Contoh Kebijakan SMK3 di Perusahaan

Contoh Kebijakan SMK3 di Perusahaan

Kebijakan SMK3 (Sistem Manajemen Keselamatan dan Kesehatan Kerja) merupakan syarat dasar dalam membangun Sistem Manajemen Keselamatan dan Kesehatan Kerja (K3) di tempat kerja. Kebijakan K3 adalah komitmen pimpinan suatu organisasi/ perusahaan untuk menjamin Keselamatan dan Kesehatan Kerja seluruh personil di bawah kendalinya juga pihak-pihak yang berkaitan (berhubungan) dengan kegiatan (aktivitas) operasi perusahaan (organisasi) tersebut.

Kebijakan SM K3 ini harus dibuat dan sisahkan oleh top management, untuk dapat disosialisasikan pada seluruh karyawan, tamu, sipplier, partner kerja, dll yang sering melakukan kegiatan pada area Perusahaan.

contoh Kebijakan SMK3 adalah Sbb :

GMCI sebagai perusahaan yang bergerak di bidang jasa penyedia transportasi laut untuk penumpang, barang dan binatang baik untuk dalam ataupun luar negeri, menawarkan jasa yang berkualitas tinggi dan berstandard internasional. Kepuasan pelanggan adalah nomor satu Guna mewujudkan tujuan tersebut PT. GMCI berkomitmen untuk:

  1. Membangun dan menerapkan Sistem Sistem Manajemen K3 /OHSAS 18001 : 2007 secara konsisten.
  2. Selalu berusaha meningkatkan kemampuan proses dan produktivitas serta memberikan jasa penyedia angkutan atau transportasi laut yang berkualitas tinggi dan berstandard Internasional untuk kepercayaan dan kepuasan pelanggan.
  3. Mematuhi undang-undang, peraturan dan persyaratan lainnya yang berlaku untuk produk/ jasa, lingkungan, serta keselamatan dan kesehatan kerja karyawan.
  4. Melakukan pencegahan luka, sakit, penyakit akibat kerja dan upaya perbaikan yang terus-menerus dalam rangka peningkatan kinerja kualitas,  lingkungan  serta kesehatan dan keselamatan kerja

Jakarta, 1 Juni 2016

Direktur

Kebijakan SMK3

Cara sosialisasi Kebijakan K3 ada beberapa cara :

  1. Menuliskannya pada Kartu Tamu sehingga setiap tamu bisa membaca dan memahami kebijakan SMK3 di Perusahaan.
  2. Menempelkannya pada dinding di perusahaan, terutama pada tempat tempat strategis, agar karyawan dapat membaca isi dari kebijakan K3 Tersebut
  3. Training/ Pelatihan karyawan, secara khusus dilakukan pelatihan untuk mensosialisasikan Kebijakan K3 pada karyawan.
  4. Di letakan pada web perusahaan, untuk sosialisasi Kebijakan SMK3 internal maupun eksternal.

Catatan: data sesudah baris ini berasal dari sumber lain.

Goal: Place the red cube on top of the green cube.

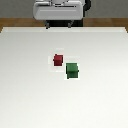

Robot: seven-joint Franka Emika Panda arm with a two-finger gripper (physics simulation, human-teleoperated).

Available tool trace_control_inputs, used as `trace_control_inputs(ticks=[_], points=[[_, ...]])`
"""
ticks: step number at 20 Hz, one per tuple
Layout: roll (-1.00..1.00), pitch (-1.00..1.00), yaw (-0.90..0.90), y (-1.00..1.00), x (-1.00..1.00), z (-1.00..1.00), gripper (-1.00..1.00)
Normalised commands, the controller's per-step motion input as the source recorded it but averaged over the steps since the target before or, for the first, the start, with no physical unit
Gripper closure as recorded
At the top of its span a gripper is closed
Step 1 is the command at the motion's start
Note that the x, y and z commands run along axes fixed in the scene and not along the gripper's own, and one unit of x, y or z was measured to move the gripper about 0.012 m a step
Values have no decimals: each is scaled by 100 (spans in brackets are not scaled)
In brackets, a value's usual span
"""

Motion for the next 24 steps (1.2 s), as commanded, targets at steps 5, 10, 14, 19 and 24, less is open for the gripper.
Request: trace_control_inputs(ticks=[5,10,14,19,24], points=[[0,0,0,0,0,-40,-100],[0,0,0,0,40,-40,-100],[0,0,0,0,0,-25,-100],[0,0,0,0,0,-60,-100],[0,0,0,0,0,-100,-100]])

Perubahan pada Kebijakan K3

Kebijakan SMK3 bisa dilakukan apabila memang terjadi arah/ kebijakan Top Management terkait dengan SMK3, Melalui pembahasan di Rapat Tinjauan Manajemen, beberapa aspek dalam Kebijakan SMK3 bisa di tambah atau dikurangi yang harus diperhatikan adalah bahwa hal hal yang sudah diatur dalam persyaratan SMK3 mengenai Kebijakan SMK3 tidak boleh dihilangkan.